Ron walked to the fireside and sank into the chair farthest from Harry’s, not looking at him. The stolen Snitch zoomed over their heads.
“I’m sorry,” Ron mumbled, looking at his feet.
“What for?” said Harry.
“For thinking I can play Quidditch,” said Ron. “I’m going to resign first thing tomorrow.”
“If you resign,” said Harry testily, “there’ll only be three players left on the team.” And when Ron looked puzzled, he said, “I’ve been given a lifetime ban. So’ve Fred and George.”
“What?” Ron yelped.
Hermione told him the full story; Harry could not bear to tell it again. When she had finished, Ron looked more anguished than ever.
“This is all my fault —”
“You didn’t make me punch Malfoy,” said Harry angrily.

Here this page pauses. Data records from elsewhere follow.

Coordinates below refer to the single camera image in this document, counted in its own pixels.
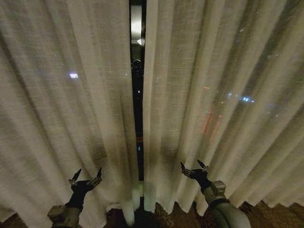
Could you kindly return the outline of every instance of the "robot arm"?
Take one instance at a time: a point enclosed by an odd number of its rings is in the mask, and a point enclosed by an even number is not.
[[[75,173],[72,179],[68,180],[73,190],[73,195],[68,203],[60,206],[53,206],[47,216],[53,222],[52,228],[76,228],[79,222],[79,215],[83,209],[86,194],[101,182],[101,168],[93,180],[77,181],[81,169]]]
[[[250,228],[247,216],[239,209],[230,204],[225,197],[226,185],[222,181],[211,182],[207,179],[208,166],[201,161],[198,163],[202,169],[188,170],[181,163],[182,173],[195,179],[204,194],[208,205],[211,207],[213,218],[218,228]]]

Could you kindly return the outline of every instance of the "floor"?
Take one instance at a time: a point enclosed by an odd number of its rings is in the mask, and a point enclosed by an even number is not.
[[[304,228],[304,207],[293,204],[289,208],[277,205],[269,208],[260,202],[255,207],[244,203],[240,209],[248,216],[252,228]],[[105,228],[126,228],[121,210],[113,209],[107,213],[108,222]],[[0,224],[0,228],[26,228],[20,217],[16,214]],[[189,213],[183,212],[177,203],[173,212],[168,215],[162,207],[157,204],[155,213],[138,209],[135,212],[134,228],[214,228],[212,214],[206,211],[203,217],[199,216],[193,204]]]

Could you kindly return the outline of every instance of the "white curtain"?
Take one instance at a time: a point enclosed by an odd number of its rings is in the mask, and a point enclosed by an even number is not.
[[[85,198],[83,227],[139,207],[127,0],[0,3],[0,205],[30,228],[51,227],[68,179],[103,181]]]
[[[304,198],[304,2],[148,0],[144,206],[207,204],[180,161],[236,205]]]
[[[3,206],[0,206],[0,224],[1,222],[4,222],[7,220],[9,217],[14,215],[15,212],[12,209],[4,208]]]

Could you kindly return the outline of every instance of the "curtain fold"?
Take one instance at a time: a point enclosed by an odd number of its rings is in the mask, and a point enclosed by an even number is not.
[[[27,226],[68,202],[82,168],[103,181],[85,198],[83,227],[139,207],[128,1],[0,3],[0,204]]]
[[[15,214],[15,212],[11,209],[0,206],[0,214],[1,214],[0,222],[4,222],[9,217],[13,216]]]
[[[147,2],[146,210],[204,213],[196,159],[236,206],[303,201],[303,24],[302,1]]]

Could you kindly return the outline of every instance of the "building light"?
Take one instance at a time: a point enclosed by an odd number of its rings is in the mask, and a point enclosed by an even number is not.
[[[78,78],[78,74],[70,73],[70,78]]]
[[[140,34],[142,32],[142,22],[137,21],[135,23],[131,24],[131,31],[137,34]]]

“— if I wasn’t so lousy at Quidditch —”
“— it’s got nothing to do with that —”
“— it was that song that wound me up —”
“— it would’ve wound anyone up —”
Hermione got up and walked to the window, away from the argument, watching the snow swirling down against the pane.
“Look, drop it, will you!” Harry burst out. “It’s bad enough without you blaming yourself for everything!”
Ron said nothing but sat gazing miserably at the damp hem of his robes. After a while he said in a dull voice, “This is the worst I’ve ever felt in my life.”
“Join the club,” said Harry bitterly.
“Well,” said Hermione, her voice trembling slightly. “I can think of one thing that might cheer you both up.”
“Oh yeah?” said Harry skeptically.
“Yeah,” said Hermione, turning away from the pitch-black, snow-flecked window, a broad smile spreading across her face. “Hagrid’s back.”